K Knowledge Base
Breadcrumbs

Athena (via Collector method) - v3.0.0

About Collectors


Pre-Requisites

Collector Server Minimum Requirements

Athena Requirements

  • Access to Athena


Step 1: Establish Athena Access

It is advised you create a new Role and a separate s3 bucket for the service user provided to KADA and have a policy that allows the below, see Identity and access management in Athena - Amazon Athena

The service user/account/role will require permissions to the following

  1. Execute queries against Athena with access to the INFORMATION_SCHEMA in particular the following tables:

    1. information_schema.views

    2. information_schema.tables

    3. information_schema.columns

  2. Executing queries in Athena requires an s3 bucket to temporarily store results. We will also require the policy to allow Read Write Listing access to objects within that bucket, conversely, the bucket must also have policy to allow to do the same.
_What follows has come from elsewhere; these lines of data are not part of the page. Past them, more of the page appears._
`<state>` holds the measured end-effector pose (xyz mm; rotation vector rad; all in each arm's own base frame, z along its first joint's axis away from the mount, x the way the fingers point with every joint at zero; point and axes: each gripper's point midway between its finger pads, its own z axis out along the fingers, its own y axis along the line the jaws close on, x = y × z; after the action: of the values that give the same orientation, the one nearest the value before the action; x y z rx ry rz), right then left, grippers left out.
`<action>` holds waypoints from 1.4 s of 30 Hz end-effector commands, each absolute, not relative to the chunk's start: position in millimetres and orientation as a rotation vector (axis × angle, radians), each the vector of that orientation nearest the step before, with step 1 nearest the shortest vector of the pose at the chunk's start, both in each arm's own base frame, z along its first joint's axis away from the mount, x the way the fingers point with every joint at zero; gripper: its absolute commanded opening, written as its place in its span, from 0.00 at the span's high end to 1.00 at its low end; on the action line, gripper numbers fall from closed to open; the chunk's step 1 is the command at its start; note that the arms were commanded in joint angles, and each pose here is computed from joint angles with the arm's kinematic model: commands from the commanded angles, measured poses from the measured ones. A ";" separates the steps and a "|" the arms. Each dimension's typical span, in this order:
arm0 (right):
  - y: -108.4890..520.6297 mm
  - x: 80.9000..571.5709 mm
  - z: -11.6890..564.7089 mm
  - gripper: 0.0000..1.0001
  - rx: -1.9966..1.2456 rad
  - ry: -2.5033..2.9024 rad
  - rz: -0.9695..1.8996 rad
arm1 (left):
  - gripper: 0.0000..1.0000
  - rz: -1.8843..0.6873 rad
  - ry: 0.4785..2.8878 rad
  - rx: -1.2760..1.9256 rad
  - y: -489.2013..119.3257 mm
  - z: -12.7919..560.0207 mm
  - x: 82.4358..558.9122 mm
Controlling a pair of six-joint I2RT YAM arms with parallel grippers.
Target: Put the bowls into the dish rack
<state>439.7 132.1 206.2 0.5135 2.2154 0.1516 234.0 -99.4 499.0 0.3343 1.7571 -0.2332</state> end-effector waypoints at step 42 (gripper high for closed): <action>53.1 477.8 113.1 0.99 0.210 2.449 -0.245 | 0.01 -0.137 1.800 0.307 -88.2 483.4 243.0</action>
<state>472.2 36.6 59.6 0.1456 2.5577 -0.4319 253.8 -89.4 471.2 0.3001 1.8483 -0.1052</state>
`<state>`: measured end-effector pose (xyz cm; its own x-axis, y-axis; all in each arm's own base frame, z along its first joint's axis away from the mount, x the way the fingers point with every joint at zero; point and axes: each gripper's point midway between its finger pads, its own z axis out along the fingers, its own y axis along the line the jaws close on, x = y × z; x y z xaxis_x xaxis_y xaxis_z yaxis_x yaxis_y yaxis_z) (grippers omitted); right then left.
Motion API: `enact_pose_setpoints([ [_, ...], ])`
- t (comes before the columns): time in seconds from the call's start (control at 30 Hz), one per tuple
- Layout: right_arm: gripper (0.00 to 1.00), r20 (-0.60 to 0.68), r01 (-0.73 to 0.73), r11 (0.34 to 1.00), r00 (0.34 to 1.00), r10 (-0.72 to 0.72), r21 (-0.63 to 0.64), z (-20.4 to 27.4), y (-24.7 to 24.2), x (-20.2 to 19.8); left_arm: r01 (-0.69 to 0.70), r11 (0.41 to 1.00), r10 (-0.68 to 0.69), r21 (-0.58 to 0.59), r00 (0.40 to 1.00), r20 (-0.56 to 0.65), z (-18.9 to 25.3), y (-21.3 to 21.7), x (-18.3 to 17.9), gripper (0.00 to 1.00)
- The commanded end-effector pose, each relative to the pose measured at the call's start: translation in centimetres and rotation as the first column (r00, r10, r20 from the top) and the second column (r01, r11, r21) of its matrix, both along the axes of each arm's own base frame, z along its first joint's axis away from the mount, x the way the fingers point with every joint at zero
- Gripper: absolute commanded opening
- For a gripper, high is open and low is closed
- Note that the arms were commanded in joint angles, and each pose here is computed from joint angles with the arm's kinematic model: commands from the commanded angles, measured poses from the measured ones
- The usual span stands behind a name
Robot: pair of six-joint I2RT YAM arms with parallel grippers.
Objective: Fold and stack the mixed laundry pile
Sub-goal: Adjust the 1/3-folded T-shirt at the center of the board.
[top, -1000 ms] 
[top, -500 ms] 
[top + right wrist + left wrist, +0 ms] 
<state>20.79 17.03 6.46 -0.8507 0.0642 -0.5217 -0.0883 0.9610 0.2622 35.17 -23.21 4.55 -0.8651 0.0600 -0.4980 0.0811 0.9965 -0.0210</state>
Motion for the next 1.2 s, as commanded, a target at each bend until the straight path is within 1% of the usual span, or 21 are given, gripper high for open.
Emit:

  3. Call the following Athena APIs (Note that access to Athena metadata through the below APIs will also require access to the Glue catalog).

    1. BatchGetQueryExecutions

    2. GetQueryExecution

    3. GetQueryResults

    4. ListQueryExecutions

    5. StartQueryExecution

    6. ListWorkGroups

    7. ListDataCatalogs

    8. ListDatabases

    9. ListTableMetadata

  4. The service user/account/role will need permissions to access all workgroups to be able to extract all data, if you omit workgroups, that information will not be extracted and you may not see the complete picture in K.

  5. See IAM policies for accessing workgroups - Amazon Athena on how to add policy entries to have fine grain control at the workgroup level. Note that the extractor runs queries on Athena, If you do choose to restrict workgroup access, ensure that Query based actions (e.g. StartQueryExecution) are allowed for the workgroup the service user/account/role is associated to.

Note that user usage will be associated to the workgroup level rather than individual users, these workgroups are published as users in K in the form "athena_workgroup_<name>"

Example Role Policy to allow Athena Access with least privileges for actions, this example allows the ACCOUNT ARN to assume the role. Note the variables ATHENA RESULTS BUCKET NAME. You may also choose to just assign the policy directly to a new user and use that user without assuming roles. In the scenario you do wish to assume a role, please note down the role ARN to be used when onboarding/extracting.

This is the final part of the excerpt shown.